View the operator proportion on the Operator tab page (for details, see In-depth Analysis for Model Tuning (MindStudio Insight)), select the top N operators with the highest time consumption, analyze the average AI Core performance under the input shape, record the abnormal operators and shapes, and contact the operator owner to confirm the tuning plan.

  • MAC ratio: indicates whether the cube computing unit is fully used. The ideal value is 80%.
  • MTE ratio: If the MTE ratio is too high, a memory transfer bottleneck exists.
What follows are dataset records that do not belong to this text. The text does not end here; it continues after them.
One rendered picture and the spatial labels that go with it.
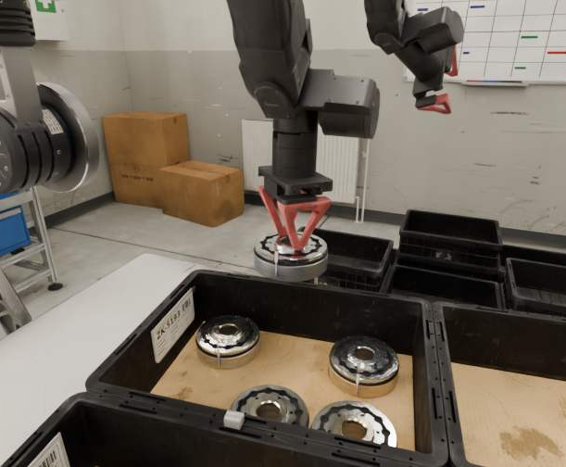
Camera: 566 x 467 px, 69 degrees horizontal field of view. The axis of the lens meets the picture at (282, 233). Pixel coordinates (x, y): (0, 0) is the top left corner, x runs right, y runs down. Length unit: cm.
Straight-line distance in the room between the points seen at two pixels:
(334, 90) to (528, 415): 50
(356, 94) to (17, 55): 54
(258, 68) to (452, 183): 303
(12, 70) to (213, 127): 319
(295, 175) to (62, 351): 68
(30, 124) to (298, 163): 47
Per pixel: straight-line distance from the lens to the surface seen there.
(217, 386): 65
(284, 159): 52
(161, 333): 65
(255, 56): 42
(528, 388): 74
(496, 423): 66
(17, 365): 103
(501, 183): 340
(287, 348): 71
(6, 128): 78
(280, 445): 45
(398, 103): 332
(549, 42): 330
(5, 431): 89
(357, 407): 58
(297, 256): 54
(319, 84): 49
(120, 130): 393
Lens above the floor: 128
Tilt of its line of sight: 23 degrees down
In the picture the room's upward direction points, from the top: straight up
If the operator performance cannot meet the expectation, perform the following steps:

  • Operator affinity tuning: For details, see Affinity Operator Tuning Strategy.
  • Model code tuning: Based on operator analysis, call operators at the model code layer and use methods such as redundancy elimination, shape tuning, and equivalent replacement. For details, see Model Code Tuning Strategy.
  • Version update: Contact the Ascend community to check whether the new version has tuning or subsequent tuning plans.

Fusion operator/Affinity API replacement

Use fusion operators or affinity APIs to reduce the delivery of unnecessary small operators and improve the AI Core utilization.

The Affinity API issues analyzer in Advisor can automatically identify fused operators. You can locate code based on the call stack and use fused operators or affinity APIs.

Fused operator development

To further improve the model performance, you can develop fused operators to reduce the delivery of small operators and the proportion of free time.

The host bottleneck and MTE bottleneck are displayed and marked in the operator sequence analysis results of the advisor CSV deliverable. You are advised to analyze the code logic and determine whether the bottleneck can be alleviated by means of operator combination.